The cost of getting a degree now lumbers students with a collosal average debt of £50,000, and high interest rates mean most won’t pay it back before the Government automatically wipes it after three decades.

Experts say their parents face a financial conundrum: Should they help repay their child’s loan with a lump sum from their nest egg, or is there a savvier way to invest that money?

Earning a degree now lumbers students with an average debt of £50,000, and high interest rates mean most won't pay it back before it is automatically wiped after three decades

Earning a degree now lumbers students with an average debt of £50,000, and high interest rates mean most won’t pay it back before it is automatically wiped after three decades

The Russell Group, which represents 24 top UK universities, has this month said too many students worry about their loans, and should be reassured that the taxpayer was likely to pick up the bill for them eventually.

Martin Lewis, the founder of Moneysavingexpert.com, also criticised the annual loan statement sent to graduates. 

He says it is ‘financially dangerous’ as the only information it provides is the total outstanding debt and interest added, which may not be the amount they repay. 

Mr Lewis wants graduates to be told how repayments actually work and the total cost of the debt over 30 years.

So if you want to help your child rid the debt, what are your options?

PAY IT OFF

Parents who have built up a comfortable retirement fund, may want to lift the burden of debt from their children’s shoulders.

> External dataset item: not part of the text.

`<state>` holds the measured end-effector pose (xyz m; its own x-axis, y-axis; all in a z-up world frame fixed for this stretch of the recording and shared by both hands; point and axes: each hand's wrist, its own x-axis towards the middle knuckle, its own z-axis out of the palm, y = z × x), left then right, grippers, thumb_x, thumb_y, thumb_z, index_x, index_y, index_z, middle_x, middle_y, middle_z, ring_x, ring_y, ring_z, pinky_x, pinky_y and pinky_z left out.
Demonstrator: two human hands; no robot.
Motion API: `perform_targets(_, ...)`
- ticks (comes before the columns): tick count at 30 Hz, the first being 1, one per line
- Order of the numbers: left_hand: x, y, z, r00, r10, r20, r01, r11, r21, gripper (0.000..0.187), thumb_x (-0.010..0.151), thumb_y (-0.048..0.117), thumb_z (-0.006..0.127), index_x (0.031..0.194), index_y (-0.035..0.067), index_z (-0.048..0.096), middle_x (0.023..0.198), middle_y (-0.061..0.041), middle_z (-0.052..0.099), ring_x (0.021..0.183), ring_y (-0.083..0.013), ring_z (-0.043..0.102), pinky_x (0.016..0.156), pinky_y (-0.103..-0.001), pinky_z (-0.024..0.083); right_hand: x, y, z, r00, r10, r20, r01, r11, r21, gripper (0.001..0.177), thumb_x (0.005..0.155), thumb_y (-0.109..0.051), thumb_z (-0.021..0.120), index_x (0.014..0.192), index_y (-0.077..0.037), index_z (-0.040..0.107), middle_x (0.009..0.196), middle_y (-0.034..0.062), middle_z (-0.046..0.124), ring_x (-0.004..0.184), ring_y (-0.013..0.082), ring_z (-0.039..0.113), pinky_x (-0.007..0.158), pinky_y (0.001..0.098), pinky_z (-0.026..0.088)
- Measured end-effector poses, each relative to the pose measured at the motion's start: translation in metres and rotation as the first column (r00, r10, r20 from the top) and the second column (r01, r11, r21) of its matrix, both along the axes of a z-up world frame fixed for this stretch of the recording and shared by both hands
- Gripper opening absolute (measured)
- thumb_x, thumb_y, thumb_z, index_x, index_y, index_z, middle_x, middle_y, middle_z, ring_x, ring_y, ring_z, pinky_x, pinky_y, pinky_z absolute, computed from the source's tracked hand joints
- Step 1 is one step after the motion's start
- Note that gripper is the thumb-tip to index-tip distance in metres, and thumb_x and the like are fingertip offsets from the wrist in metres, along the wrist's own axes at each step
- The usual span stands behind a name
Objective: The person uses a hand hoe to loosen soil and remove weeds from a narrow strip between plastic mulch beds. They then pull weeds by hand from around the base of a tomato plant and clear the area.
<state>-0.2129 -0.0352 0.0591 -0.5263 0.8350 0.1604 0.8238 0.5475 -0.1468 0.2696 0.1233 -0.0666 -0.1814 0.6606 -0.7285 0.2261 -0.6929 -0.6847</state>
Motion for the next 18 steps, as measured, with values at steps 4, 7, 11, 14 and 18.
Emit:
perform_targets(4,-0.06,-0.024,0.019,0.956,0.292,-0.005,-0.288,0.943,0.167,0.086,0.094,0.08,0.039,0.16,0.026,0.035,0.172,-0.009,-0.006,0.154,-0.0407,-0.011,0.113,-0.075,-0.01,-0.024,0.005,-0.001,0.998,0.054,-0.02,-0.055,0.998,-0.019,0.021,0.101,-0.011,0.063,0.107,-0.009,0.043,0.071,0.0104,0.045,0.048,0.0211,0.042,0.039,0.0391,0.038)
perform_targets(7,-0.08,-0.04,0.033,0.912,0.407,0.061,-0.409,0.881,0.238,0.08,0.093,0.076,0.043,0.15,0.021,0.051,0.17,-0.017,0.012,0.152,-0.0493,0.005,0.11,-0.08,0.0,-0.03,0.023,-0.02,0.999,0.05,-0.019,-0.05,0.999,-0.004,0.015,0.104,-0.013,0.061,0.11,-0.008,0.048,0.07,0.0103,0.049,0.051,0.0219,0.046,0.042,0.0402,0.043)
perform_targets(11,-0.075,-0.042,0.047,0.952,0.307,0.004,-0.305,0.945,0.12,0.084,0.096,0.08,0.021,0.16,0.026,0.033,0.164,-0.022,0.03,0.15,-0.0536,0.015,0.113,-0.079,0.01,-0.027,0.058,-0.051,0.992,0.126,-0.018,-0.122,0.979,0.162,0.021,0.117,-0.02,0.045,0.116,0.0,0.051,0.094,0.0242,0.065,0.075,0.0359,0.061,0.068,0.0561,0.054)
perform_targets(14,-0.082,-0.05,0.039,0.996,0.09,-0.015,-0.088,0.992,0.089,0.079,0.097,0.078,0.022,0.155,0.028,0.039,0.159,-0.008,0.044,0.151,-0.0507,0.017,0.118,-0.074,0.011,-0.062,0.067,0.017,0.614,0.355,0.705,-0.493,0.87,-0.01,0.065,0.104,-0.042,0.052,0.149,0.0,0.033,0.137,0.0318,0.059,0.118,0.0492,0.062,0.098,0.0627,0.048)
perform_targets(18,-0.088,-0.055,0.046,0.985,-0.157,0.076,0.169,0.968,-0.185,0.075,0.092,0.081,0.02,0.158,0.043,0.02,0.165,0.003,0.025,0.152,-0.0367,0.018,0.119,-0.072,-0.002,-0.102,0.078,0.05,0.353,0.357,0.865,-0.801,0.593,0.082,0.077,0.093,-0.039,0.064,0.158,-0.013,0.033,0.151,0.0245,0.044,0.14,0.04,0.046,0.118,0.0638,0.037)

But some may end up wasting hard-earned savings clearing a debt which, in part, will be wiped off anyway.

Laura Suter, personal finance analyst at A.J. Bell, says: ‘Annoyingly for parents there is no easy answer to the question. You need a crystal ball to see what career your child will go into, how much they will earn, and how much their salary will increase.’

If you suspect your child will be a high-earner then paying off the loan could save them tens of thousands of pounds in interest charges.

A.J. Bell says the ‘tipping point’ at which a graduate with a £50,000 loan will pay back more than they have borrowed comes if they start their career in a job paying £28,000.

Someone earning this amount will repay £50,433 over 30 years before £148,062 of interest is erased. Parents might also be tempted to make a part repayment towards the debt instead.

But experts warn this is a false economy. Even if you repaid half of the £50,000 loan, your child still may not clear the rest of debt and interest before the end of the loan term — meaning the remaining debt is wiped clear regardless of how big it is.

We’re helping two children but No.3 is on his own 

Helping hand: (From left) Harry, Maddy, Georgina, John and Jackie

Helping hand: (From left) Harry, Maddy, Georgina, John and Jackie

Jackie and John Homan’s three children have all left university with hugely different levels of debt.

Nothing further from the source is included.